A winding path through a quiet forest in early morning light

If you have been waiting for the day when recovery is “done” — when you wake up and feel like yourself and the hard days stop coming — that expectation needs adjusting. Not because it never happens, but because expecting a finish line makes every hard day feel like a failure. And it is not.

From the book: This page covers key ideas from Chapter 14 of Still You. Get the full book for tracking tools, detailed protocols, and strategies for navigating stalled recovery.

Why Recovery Is Not Linear

Everyone expects steady improvement — a graph going up and to the right. Brain recovery does not work that way. It looks more like a stock market chart: the overall trend may be upward, but any given day or week can swing wildly.

A great Tuesday can be followed by a terrible Wednesday with no obvious reason. A week of clarity can be followed by a week of fog. The good days are real evidence that your brain is capable of performing at that level. But they are not proof that you are “through it.” The hard days are also real, but they are not evidence of going backward — they are evidence that healing is uneven.

The Pattern: Expansion, Contraction, Growth

Abstract watercolor of a jagged upward line on cream paper

Expansion: Energy returns. The fog lifts. You feel sharper, lighter, more like yourself. You laugh at something and it feels real. You manage a task that has been beyond you for weeks. Hope shows up — cautious, fragile, but present. These are your brain working well within its current capacity.
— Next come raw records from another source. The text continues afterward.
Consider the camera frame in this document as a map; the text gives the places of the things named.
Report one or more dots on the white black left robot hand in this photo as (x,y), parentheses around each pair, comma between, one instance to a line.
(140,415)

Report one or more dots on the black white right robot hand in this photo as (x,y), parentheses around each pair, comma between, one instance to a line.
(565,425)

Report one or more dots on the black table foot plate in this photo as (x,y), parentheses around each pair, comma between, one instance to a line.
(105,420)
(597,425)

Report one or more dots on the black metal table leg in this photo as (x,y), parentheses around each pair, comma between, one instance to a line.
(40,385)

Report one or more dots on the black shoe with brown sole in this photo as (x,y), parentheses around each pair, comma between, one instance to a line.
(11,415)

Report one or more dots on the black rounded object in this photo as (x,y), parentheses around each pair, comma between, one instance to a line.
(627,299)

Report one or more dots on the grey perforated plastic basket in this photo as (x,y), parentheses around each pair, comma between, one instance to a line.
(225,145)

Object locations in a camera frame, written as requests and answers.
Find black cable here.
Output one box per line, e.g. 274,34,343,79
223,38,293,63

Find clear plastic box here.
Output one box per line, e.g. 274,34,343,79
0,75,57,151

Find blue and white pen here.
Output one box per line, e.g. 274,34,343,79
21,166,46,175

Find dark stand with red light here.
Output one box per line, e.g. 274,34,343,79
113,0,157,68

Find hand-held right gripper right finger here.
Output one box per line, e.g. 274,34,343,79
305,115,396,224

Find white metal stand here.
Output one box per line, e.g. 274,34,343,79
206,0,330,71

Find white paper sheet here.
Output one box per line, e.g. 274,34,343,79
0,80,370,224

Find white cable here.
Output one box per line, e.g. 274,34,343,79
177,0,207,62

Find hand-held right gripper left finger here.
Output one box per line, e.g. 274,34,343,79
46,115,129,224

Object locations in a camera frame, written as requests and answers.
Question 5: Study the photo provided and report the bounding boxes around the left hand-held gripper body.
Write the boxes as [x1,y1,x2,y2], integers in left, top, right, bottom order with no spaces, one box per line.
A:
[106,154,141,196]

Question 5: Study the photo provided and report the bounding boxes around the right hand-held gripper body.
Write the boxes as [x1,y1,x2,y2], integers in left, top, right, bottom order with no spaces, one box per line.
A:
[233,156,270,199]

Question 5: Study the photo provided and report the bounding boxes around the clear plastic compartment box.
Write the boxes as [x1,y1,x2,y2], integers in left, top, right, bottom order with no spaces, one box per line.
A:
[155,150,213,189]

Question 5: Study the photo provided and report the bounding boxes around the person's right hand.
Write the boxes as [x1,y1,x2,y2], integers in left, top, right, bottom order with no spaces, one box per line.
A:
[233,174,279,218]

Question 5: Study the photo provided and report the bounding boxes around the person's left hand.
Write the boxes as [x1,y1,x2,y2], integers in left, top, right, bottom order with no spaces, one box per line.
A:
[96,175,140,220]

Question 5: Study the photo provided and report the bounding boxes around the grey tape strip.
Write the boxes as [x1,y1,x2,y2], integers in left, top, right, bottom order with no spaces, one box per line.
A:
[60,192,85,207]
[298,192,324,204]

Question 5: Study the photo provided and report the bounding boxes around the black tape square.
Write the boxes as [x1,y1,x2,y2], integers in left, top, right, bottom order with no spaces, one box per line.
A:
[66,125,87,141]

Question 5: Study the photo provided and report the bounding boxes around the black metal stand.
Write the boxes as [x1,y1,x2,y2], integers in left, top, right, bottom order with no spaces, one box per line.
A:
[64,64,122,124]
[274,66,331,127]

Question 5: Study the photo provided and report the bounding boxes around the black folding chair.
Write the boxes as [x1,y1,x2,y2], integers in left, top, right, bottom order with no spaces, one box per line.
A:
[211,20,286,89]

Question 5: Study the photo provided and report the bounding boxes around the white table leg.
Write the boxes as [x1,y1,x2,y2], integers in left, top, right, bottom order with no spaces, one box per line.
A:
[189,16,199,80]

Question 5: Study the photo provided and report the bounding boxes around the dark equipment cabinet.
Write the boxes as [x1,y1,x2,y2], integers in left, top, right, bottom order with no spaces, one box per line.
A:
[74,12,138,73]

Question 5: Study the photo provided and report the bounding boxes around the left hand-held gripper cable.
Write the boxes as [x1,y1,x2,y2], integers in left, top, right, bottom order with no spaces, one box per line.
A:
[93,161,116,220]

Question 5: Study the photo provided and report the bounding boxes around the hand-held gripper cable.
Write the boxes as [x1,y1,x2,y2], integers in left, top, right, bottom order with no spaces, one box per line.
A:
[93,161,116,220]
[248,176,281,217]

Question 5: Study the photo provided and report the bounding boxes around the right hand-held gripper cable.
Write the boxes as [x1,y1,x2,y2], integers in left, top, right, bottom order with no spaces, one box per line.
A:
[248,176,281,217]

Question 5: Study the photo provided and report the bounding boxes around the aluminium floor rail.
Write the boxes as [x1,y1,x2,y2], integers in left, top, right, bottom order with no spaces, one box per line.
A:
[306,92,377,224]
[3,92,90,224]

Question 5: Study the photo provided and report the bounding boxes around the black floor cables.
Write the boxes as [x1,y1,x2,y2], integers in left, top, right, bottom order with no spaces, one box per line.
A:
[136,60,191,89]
Contraction: The crash. Fatigue descends. The fog rolls back in. Emotions swell — grief, frustration, fear. The gains from the expansion phase feel like they never happened. These are not failures. This is the brain pulling back to rest, consolidate, and prepare for the next expansion.

Growth: The thing that happens between the two, invisible in the moment. If you track your trajectory over months, you will see it: each expansion reaches a little further than the last. Each contraction is a little less devastating. The good days get a little better. The hard days get a little shorter. The trend line is upward.

Knowing this pattern exists changes how you experience the hard days. They stop being evidence of failure and start being evidence that you are in the contraction phase — which means an expansion is coming.

Tracking Your Own Rhythm

Over time, your rhythm becomes readable. The book's emotional inventory — mood, energy, anxiety, and hope rated on a 1–10 scale — is the simplest tracking tool. Do it daily. After a month, look at the data. You will see your rhythm.

Some patients notice their energy follows a weekly cycle: two or three good days followed by a crash, then recovery. Some discover that high-stimulation days are reliably followed by low days. Some find their fog worsens in the afternoon and clears in the morning, giving them a reliable daily rhythm to plan around.

HRV (heart rate variability) tracking can confirm the pattern physiologically — trending upward during expansion phases and dipping during contraction. Over months, the baseline trends higher, reflecting more recovery capacity and resilience.

Knowing your rhythm gives you power. It tells you when to push a little and when to rest. It tells you that the crash after a busy weekend is predictable, not pathological. And it tells you, during the hard days, that this will pass — because it always has before.

When the Rhythm Stalls

Sometimes the rhythm stops. Expansion phases get shorter or disappear. Contraction extends. Weeks go by without a good day. This is different from a normal contraction — a stall is persistent and has causes that may need attention:

Depression: If the contraction has become constant — persistent sadness, loss of interest, inability to imagine a future — that may be clinical depression, and it is treatable. Tell your doctor. Do not wait for it to pass on its own.

Endocrine disruption: Thyroid dysfunction, cortisol dysregulation, and hormone imbalances can produce a plateau that looks like stalled recovery but is actually a treatable medical condition. A simple blood test can identify the problem.

Sleep disorders: Undiagnosed sleep apnea, chronic insomnia, or disrupted sleep architecture can prevent the neuroplastic consolidation that drives recovery. If sleep has not normalized by three to six months, push for a sleep evaluation.

Medication effects: Some anti-seizure medications can create a cognitive and emotional ceiling. If recovery seems to have stopped, a conversation with your neurologist about adjustment or alternatives may be warranted.

A stalled rhythm is not a death sentence. It is a signal that something needs to change — and in most cases, the change is identifiable and addressable.

The Whole Story

Neither the good days nor the hard days are the whole story. The whole story is the arc — the gradual, uneven, frustrating, beautiful process of a brain rebuilding itself over months and years. You are in it. It is working. Even when it does not feel like it.